Windows and high resolution timers

This article should have been about sampling profilers, and how it may skew results. I wanted to write code to have a thread do a bit of work (under the millisecond) and sleep a bit so that the work+sleep duration would be around 0.5-1ms. This meant 1000-2000 iterations per second. But to do that, I had to first find a primitive that would allow such precision.
And that’s how I ended up following Alice into the rabbit-hole of “high resolution” timers.

My setup

Before anything, let me state that my setup is the following:

OS: Windows 10 22H2 build 19045.5965
CPU: AMD Ryzen 7 7745HX (8cores 16threads, SMT ON)

This was also tested on another machine with the following specs and gave similar results:

OS: Windows 11 24H2 build 26100.4349
CPU: AMD Ryzen 7 7435HS (8cores 16threads, SMT ON)

How to sleep with high resolution on Windows

Sleep

Windows provides many primitives to make a thread sleep. The most obvious one is calling Sleep.
But it takes as argument milliseconds, which means it could not sleep for less than a millisecond and would not work with my use case. And it is actually even worse than this: even though it accepts input such as 2ms (Sleep(2)), it is limited by the OS timers, which by default are around 15.6ms.
This is well documented in the remarks of the documentation:

The system clock “ticks” at a constant rate. If dwMilliseconds is less than the resolution of the system clock, the thread may sleep for less than the specified length of time. If dwMilliseconds is greater than one tick but less than two, the wait can be anywhere between one and two ticks, and so on. To increase the accuracy of the sleep interval, call the timeGetDevCaps function to determine the supported minimum timer resolution and the timeBeginPeriod function to set the timer resolution to its minimum. Use caution when calling timeBeginPeriod, as frequent calls can significantly affect the system clock, system power usage, and the scheduler.

As mentioned, we could try and use timeBeginPeriod to (supposedly) obtain a 1ms resolution on the timer. I say supposedly because Bruce Dawson has blogged for years about why you should avoid using it.

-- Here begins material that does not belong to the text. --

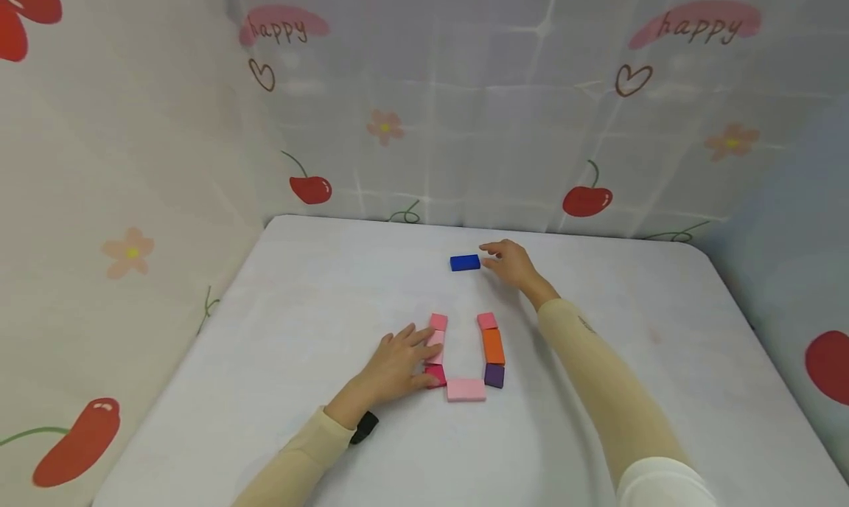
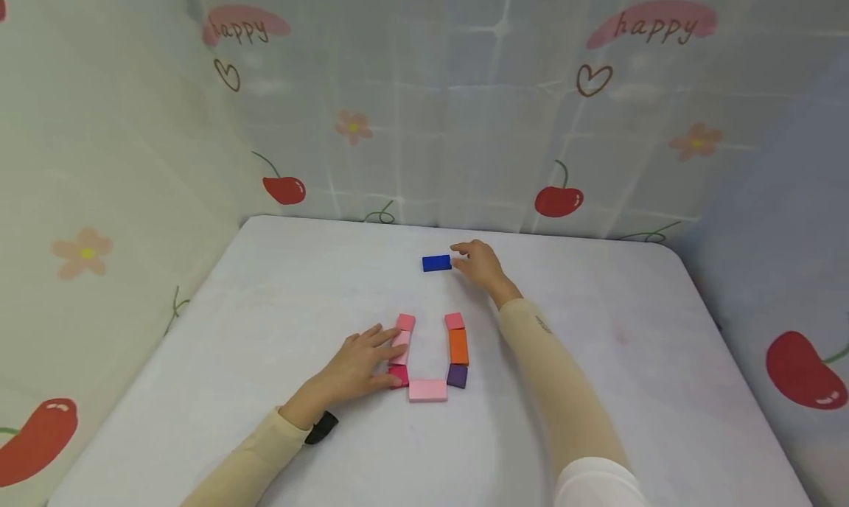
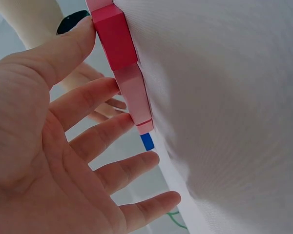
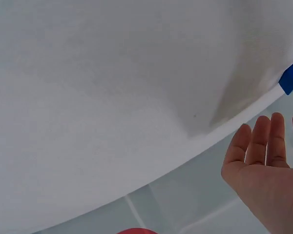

It’s also now well documented that the kernel will now do whatever it wants if the application does not play audio or its window is not displayed:

Starting with Windows 11, if a window-owning process becomes fully occluded, minimized, or otherwise invisible or inaudible to the end user, Windows does not guarantee a higher resolution than the default system resolution.

Wait* functions

WaitForObject and its cousins allow the user to wait for an object being signaled. Usually you would provide a handle to some kind of I/O operation or synchronization object. While its timeout argument suffers from the exact same issues as Sleep if you can obtain some object that is scheduled precisely, then you could in theory obtain higher resolution.

There are a few sources of events one could think of:

DXGI Swap chain events SetMaximumFrameLatency
WASAPI Audio client event IAudioClient::SetEventHandle
Waitable timers CreateWaitableTimerExW
Some custom driver event

Since the first two options are related to video/audio, and the last one would be too complex to setup widely, let’s use the waitable timers. Waitable timers initially were also linked to the system clock ticks, but since Windows10 v1803 we now have the CREATE_WAITABLE_TIMER_HIGH_RESOLUTION flag (documented since 2022).

Sounds great? Let’s test it!

Testing our sleep function

We want to run some of our code at a fixed frequency, let’s say 1000Hz (every 1ms). Error handling code is stripped on purpose.

First, let’s create our timer and ask it to run at a frequency of 1ms.

// Create a high resolution timer
HANDLE hTimer = CreateWaitableTimerEx(nullptr, nullptr, CREATE_WAITABLE_TIMER_HIGH_RESOLUTION, TIMER_ALL_ACCESS);
// Then configure it
LARGE_INTEGER dueTime;
dueTime.QuadPart = 0; // Start timer immediately
SetWaitableTimer(hTimer, &dueTime, 1 /*every 1ms*/, nullptr, nullptr, FALSE);

Then simply loop over and over by waiting the event and doing a bit of CPU work ( ~90μs on my machine ). We’ll also instrument the code using Tracy for analysis, but you could be using any instrumentation profiler for this.

void AccurateSleep()
{
    ZoneScoped(); // Tracy profiler marker to measure the duration of WaitForSingleObject
    WaitForSingleObject(hTimer, INFINITE); // Wait for the next timer event to be signaled
}
// ...

while(true)
{
    ZoneScopedN("Iteration");
    DoSomeWork(); // Unoptimized loop doing multiply-adds on integers
    AccurateSleep();
}

Let’s see if we got it right by plotting the histogram of the Iteration zones:

histogram when using frequency

Awesome right?

But a good software performance analyst will always check his results again before publishing and repeat the test:

histogram when using frequency and Discord

There are now spikes at 1.5 and 2ms. There are actually more of those than the ones at 1ms… What the hell happened here?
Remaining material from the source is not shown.